ASSIGNMENT:
Starting at the line that holds "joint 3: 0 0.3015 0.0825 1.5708" and stopping at the line that holds "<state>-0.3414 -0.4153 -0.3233", restate the records below word for word, with both of those lines included.

(Items from a dataset)
----

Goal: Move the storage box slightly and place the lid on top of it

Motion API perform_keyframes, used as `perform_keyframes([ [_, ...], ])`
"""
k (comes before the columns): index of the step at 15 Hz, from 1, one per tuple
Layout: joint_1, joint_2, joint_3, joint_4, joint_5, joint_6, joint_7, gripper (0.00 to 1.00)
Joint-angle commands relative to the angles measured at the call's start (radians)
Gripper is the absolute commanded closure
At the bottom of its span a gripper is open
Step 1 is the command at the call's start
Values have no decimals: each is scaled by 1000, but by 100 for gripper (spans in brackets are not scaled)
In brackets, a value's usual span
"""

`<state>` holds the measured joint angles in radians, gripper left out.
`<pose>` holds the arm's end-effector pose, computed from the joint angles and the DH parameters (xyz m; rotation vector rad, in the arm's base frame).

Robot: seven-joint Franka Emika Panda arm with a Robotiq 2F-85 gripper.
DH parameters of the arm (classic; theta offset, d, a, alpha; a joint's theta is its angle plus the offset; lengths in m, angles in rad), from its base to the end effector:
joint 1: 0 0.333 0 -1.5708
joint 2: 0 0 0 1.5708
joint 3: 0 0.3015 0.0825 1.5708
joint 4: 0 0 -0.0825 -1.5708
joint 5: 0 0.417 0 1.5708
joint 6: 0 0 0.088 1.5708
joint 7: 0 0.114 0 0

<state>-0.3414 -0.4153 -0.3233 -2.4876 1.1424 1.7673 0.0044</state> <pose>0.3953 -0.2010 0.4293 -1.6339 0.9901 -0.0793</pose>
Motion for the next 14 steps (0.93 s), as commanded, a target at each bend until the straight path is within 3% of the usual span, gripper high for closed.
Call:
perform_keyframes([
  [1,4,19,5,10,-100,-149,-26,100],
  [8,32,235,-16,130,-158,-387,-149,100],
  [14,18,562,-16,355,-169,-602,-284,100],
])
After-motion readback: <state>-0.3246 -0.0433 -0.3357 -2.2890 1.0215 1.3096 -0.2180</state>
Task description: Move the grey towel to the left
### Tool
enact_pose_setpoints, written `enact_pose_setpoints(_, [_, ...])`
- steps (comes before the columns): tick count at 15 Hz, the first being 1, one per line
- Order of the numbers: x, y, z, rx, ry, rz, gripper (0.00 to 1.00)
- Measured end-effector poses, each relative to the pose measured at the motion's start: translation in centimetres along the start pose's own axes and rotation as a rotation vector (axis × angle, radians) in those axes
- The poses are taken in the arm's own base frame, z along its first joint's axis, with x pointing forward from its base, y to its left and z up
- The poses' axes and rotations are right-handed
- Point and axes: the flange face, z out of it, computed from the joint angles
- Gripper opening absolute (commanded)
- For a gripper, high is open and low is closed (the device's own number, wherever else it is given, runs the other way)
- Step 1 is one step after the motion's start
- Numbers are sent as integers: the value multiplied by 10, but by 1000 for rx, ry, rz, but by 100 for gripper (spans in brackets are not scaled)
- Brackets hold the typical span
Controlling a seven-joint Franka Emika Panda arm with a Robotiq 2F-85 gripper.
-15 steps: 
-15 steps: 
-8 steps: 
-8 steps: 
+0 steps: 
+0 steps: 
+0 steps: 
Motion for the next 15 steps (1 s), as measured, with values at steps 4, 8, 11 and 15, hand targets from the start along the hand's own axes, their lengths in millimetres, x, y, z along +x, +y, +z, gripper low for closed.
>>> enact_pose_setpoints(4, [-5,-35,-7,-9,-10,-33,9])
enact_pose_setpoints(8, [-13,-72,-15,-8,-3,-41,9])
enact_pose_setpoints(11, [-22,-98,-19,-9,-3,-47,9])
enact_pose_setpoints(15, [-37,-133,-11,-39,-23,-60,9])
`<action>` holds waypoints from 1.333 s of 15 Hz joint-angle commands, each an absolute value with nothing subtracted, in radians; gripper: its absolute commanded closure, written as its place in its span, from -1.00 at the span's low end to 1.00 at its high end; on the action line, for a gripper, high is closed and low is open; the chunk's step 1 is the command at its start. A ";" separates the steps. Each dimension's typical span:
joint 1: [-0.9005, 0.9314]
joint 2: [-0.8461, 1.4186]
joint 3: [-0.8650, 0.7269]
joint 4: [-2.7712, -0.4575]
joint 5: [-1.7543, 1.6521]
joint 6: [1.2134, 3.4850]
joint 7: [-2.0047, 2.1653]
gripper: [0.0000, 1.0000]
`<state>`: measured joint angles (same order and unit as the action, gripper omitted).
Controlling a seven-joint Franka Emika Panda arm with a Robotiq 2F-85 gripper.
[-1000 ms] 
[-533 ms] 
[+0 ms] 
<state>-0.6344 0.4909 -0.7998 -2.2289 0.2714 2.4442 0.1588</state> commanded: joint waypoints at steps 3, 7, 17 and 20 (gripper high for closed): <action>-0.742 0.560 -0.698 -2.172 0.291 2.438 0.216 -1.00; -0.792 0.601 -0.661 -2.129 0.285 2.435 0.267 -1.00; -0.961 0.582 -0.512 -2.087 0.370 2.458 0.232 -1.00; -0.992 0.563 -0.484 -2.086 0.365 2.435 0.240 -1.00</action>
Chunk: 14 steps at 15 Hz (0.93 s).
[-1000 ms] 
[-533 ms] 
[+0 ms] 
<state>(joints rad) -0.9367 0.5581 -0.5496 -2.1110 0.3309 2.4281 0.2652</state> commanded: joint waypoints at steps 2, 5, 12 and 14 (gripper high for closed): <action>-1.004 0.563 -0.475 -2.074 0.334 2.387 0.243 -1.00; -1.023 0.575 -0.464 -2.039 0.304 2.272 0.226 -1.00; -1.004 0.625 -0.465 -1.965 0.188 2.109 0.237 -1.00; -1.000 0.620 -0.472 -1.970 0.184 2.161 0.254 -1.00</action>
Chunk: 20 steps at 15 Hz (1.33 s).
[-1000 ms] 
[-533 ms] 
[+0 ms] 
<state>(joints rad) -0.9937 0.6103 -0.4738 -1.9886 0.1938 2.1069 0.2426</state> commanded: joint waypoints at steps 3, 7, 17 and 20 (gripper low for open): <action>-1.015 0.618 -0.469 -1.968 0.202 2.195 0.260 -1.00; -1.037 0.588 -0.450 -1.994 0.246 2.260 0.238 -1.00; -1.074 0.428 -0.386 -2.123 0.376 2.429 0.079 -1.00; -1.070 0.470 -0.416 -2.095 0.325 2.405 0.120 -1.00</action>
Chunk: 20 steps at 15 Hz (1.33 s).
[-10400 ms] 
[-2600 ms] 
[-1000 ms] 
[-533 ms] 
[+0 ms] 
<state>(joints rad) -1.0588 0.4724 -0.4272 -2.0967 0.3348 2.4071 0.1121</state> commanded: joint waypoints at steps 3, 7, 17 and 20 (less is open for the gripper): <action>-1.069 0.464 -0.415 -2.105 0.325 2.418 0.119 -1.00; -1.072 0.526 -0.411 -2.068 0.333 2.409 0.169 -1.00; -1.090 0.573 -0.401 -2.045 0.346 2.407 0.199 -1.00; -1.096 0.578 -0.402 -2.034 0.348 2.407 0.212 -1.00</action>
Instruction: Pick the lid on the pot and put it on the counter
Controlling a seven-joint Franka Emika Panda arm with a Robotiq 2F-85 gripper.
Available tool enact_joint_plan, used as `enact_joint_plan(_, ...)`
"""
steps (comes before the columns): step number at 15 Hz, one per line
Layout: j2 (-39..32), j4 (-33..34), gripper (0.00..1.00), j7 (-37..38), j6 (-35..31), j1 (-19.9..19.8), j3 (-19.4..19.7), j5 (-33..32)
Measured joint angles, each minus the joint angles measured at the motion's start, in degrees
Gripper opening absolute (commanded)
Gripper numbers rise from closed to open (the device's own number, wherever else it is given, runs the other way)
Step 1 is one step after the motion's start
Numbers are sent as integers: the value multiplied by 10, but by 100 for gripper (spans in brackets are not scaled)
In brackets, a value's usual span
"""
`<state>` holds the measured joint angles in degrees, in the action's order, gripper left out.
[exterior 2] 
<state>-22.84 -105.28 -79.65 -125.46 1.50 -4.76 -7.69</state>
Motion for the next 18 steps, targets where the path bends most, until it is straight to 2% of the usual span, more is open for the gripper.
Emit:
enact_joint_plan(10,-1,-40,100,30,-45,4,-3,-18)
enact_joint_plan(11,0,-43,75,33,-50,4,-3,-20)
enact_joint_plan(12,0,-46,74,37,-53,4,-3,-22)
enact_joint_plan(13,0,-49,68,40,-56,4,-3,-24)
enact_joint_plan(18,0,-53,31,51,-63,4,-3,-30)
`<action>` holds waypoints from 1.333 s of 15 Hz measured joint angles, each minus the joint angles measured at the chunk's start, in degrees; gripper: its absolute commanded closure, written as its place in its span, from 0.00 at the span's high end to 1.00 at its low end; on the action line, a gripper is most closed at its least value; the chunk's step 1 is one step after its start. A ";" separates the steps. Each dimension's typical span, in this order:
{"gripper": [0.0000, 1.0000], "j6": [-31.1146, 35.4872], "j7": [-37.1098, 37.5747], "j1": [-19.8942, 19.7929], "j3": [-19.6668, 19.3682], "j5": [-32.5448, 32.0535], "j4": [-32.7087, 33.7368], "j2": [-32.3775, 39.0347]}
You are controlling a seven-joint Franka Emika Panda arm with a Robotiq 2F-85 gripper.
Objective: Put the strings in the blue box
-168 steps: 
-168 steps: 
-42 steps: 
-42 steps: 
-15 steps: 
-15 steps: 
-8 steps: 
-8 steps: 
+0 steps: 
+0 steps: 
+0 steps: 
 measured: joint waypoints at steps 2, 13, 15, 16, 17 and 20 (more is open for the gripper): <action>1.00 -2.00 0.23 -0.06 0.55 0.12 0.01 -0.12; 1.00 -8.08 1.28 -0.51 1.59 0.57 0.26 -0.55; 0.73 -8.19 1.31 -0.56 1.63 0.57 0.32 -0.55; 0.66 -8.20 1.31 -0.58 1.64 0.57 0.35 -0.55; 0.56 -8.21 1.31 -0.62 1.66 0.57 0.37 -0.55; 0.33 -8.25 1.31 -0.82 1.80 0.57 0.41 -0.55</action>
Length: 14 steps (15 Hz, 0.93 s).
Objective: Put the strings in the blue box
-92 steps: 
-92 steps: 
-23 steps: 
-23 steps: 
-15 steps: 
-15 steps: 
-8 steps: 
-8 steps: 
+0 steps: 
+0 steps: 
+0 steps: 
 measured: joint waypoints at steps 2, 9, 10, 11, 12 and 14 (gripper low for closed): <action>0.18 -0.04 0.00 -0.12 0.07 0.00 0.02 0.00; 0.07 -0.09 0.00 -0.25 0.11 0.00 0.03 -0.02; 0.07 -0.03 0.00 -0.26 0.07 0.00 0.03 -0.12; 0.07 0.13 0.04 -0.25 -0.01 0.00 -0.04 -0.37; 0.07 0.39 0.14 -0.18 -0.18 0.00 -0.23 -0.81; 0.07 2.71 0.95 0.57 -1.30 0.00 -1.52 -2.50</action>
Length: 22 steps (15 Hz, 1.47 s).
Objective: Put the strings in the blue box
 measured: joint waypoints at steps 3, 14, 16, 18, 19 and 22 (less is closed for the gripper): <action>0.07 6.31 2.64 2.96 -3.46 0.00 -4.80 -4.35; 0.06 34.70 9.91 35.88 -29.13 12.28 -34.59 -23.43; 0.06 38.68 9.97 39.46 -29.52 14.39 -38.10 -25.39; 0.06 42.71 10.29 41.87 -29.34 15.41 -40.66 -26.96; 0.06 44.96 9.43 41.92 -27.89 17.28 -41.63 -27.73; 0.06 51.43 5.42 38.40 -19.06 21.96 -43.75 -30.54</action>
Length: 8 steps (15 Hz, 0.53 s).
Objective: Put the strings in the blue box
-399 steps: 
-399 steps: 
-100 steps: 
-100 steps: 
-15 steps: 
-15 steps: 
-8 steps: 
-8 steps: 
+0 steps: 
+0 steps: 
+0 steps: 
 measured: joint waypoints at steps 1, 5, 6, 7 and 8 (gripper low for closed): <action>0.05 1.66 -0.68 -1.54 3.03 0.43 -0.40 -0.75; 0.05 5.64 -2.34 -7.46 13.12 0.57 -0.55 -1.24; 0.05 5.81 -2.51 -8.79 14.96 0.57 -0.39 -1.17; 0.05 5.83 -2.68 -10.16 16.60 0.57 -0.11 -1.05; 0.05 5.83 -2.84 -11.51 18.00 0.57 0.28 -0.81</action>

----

WRITTEN REPLY:
joint 3: 0 0.3015 0.0825 1.5708
joint 4: 0 0 -0.0825 -1.5708
joint 5: 0 0.417 0 1.5708
joint 6: 0 0 0.088 1.5708
joint 7: 0 0.114 0 0

<state>-0.3414 -0.4153 -0.3233 -2.4876 1.1424 1.7673 0.0044</state> <pose>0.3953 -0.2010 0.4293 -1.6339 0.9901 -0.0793</pose>

The work on this exercise is complete.